Required work:
Copy exactly the line that contains "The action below" plus all remaining lines of the data, and leave out every line before it.

Data segment:
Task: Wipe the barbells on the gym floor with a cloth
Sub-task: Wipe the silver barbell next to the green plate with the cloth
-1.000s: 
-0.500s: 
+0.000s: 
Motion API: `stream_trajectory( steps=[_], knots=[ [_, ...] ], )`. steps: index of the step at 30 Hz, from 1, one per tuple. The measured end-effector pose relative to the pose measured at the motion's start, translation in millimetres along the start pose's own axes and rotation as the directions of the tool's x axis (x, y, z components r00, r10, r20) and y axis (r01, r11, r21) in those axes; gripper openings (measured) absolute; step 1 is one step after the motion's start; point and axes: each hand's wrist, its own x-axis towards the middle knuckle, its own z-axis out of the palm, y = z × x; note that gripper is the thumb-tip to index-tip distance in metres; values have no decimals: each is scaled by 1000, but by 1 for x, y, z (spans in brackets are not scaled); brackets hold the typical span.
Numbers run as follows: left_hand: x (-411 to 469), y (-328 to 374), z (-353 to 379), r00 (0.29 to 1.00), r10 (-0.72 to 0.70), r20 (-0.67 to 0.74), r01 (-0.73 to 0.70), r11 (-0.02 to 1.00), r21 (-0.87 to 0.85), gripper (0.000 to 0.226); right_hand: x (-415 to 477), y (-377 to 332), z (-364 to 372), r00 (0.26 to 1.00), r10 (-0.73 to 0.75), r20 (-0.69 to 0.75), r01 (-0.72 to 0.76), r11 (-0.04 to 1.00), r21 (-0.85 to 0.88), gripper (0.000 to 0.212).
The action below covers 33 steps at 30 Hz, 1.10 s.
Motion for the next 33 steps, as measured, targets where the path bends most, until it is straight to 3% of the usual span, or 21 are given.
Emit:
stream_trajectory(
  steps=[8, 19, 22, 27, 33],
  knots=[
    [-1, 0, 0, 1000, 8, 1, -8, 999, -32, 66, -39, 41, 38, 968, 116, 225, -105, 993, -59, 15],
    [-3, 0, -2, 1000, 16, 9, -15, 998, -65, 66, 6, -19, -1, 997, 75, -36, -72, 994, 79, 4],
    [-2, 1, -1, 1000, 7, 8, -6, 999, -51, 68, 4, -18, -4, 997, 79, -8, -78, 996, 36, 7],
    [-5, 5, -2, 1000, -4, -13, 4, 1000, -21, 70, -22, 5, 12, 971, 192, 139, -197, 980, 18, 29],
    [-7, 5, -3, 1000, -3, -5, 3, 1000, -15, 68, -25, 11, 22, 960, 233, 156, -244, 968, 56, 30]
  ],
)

Solution for this exercise:
The action below covers 33 steps at 30 Hz, 1.10 s.
Motion for the next 33 steps, as measured, targets where the path bends most, until it is straight to 3% of the usual span, or 21 are given.
Emit:
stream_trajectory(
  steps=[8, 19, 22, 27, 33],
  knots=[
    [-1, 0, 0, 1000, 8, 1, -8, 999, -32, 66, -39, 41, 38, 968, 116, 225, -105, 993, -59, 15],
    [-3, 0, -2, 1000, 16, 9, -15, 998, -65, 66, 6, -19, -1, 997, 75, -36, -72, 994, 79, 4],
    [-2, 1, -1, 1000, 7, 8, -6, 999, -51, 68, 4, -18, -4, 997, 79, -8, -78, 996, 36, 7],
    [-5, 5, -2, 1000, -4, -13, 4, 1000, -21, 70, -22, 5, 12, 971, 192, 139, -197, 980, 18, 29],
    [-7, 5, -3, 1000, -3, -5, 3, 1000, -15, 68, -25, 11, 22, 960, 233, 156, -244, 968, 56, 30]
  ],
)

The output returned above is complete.